I chuckle when I hear industry members recoil at the suggestion as if the Dietary Supplement Health and Education Act of 1994 (DSHEA) was etched into marble for perpetuity. Their reaction usually involves some finger-wagging and a response like, “Oh no, we couldn’t change [fill in the blank with the proposal of your choice], it’s enshrined in DSHEA…”
By some accounts, the passage of DSHEA was near perfection.
DSHEA wasn’t perfect, and in fact, we’ve already amended it at least twice. First, the industry realized after the ephedra debacle that one of the gaps in the 1994 law was the absence of any required post-market surveillance of supplements that got into the market and subsequently created health problems. We became aware that some members of industry were actually suppressing reports of adverse events associated with their products as if hiding this data would make it go away. So in December 2006, Congress enacted mandatory serious adverse event reporting with the support of most of the industry.
Then in 2011, in response to several high-profile food adulteration incidents (remember melamine-tainted protein and contaminated peanut butter?), the law was amended again. The Food Safety Modernization Act created new requirements for food facility registration and for the verification of supply chain integrity that apply to dietary supplements as well as traditional food—again without opposition from our ranks.
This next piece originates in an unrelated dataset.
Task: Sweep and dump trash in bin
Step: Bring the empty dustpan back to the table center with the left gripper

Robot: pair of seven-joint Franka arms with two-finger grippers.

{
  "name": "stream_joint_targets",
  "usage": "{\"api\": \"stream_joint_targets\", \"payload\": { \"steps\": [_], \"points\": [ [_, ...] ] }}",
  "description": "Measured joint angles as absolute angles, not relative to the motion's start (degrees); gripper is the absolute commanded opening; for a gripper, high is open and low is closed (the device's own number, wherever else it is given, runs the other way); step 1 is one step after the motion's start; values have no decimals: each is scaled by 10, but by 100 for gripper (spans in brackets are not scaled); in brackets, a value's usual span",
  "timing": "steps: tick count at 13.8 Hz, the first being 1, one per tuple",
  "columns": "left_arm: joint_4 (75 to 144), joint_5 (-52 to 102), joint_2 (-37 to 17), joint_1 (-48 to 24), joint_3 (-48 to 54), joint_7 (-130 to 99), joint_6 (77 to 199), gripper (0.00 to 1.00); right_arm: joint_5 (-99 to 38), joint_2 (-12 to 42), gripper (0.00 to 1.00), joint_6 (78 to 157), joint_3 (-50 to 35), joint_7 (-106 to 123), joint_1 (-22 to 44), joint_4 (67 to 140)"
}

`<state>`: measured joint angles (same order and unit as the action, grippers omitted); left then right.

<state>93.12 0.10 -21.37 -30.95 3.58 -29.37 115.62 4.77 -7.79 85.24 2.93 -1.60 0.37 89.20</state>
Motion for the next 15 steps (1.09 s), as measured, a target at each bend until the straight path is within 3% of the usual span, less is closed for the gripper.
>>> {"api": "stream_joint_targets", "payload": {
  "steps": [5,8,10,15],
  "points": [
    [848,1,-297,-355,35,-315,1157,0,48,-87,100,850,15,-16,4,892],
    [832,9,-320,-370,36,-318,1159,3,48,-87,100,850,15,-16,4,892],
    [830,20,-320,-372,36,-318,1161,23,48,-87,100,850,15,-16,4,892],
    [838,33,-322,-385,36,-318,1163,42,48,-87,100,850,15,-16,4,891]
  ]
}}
In both cases, DSHEA has benefitted from a more comprehensive understanding of the marketplace. Both changes gave FDA the ability to see the dietary supplement arena more clearly, to identify potential bad actors, and to spot potential public safety concerns before they became widespread.
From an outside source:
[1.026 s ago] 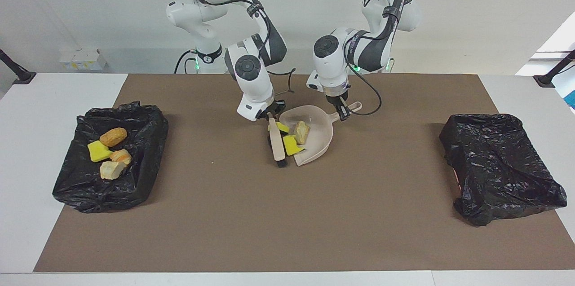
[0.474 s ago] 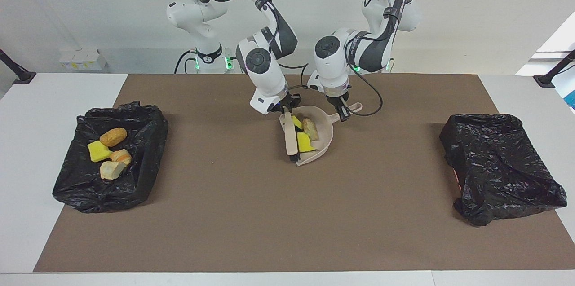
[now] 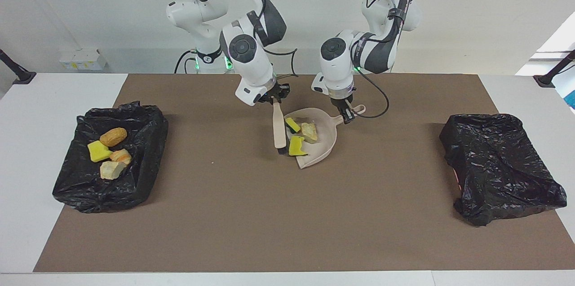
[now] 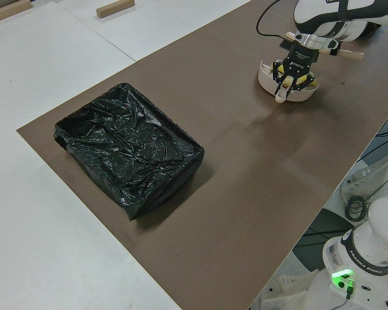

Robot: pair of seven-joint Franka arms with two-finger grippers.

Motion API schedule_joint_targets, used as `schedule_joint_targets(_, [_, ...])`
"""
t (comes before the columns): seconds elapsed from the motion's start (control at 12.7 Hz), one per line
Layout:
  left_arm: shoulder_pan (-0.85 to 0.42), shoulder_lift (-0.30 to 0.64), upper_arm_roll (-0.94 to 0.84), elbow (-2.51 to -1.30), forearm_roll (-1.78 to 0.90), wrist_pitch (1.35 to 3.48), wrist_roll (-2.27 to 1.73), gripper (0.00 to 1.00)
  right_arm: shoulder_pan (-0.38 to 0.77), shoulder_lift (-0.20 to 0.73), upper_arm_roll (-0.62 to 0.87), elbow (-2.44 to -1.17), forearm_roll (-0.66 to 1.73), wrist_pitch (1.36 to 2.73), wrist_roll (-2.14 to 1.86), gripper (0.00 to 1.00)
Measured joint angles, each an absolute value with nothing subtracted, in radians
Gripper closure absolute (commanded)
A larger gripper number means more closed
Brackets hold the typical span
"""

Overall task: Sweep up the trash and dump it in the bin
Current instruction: 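Sweep the sponges and chunks into the dustpan with the right gripper's brush, then carry the loaded dustpan with the left gripper to the farther black bag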

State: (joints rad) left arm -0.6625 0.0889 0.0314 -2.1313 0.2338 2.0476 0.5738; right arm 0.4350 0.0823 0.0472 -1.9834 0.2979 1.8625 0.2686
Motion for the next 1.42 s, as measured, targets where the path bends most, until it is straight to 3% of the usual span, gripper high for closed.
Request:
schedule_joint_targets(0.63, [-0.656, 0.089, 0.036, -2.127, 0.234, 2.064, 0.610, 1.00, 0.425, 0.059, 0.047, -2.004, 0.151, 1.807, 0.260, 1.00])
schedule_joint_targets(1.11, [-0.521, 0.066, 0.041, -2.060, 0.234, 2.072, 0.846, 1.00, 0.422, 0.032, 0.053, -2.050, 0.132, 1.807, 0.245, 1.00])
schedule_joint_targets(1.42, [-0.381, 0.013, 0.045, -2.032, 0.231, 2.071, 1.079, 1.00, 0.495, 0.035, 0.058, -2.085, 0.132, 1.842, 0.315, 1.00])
What hasn’t changed, however, is the careful balancing act that DSHEA struck 25 years ago between assuring widespread consumer access to a variety of natural health products on the one hand, and protection of public safety from charlatans, deliberate adulterations and reckless introductions of unsafe products on the other. This delicate tension between access and safety has, for 25 years, allowed a broad range of health-supporting ingredients to be widely available to the 75 percent of Americans taking dietary supplements, and permitted the market to expand over ten-fold to the $46 billion marketplace it is today
Earlier this year, FDA drew gasps in some quarters when it issued an invitation for a new round of potential changes to DSHEA, including a mandatory product listing. Outgoing FDA Commissioner Gottlieb stated that the agency is “interested in hearing other ideas our stakeholders may have, and not just those limited to changes to the law, so we can go about the task of regulating this space in a way that reflects where the industry is today, and continue to safeguard consumers’ ability to access safe, compliant dietary supplements for the next 25 years.”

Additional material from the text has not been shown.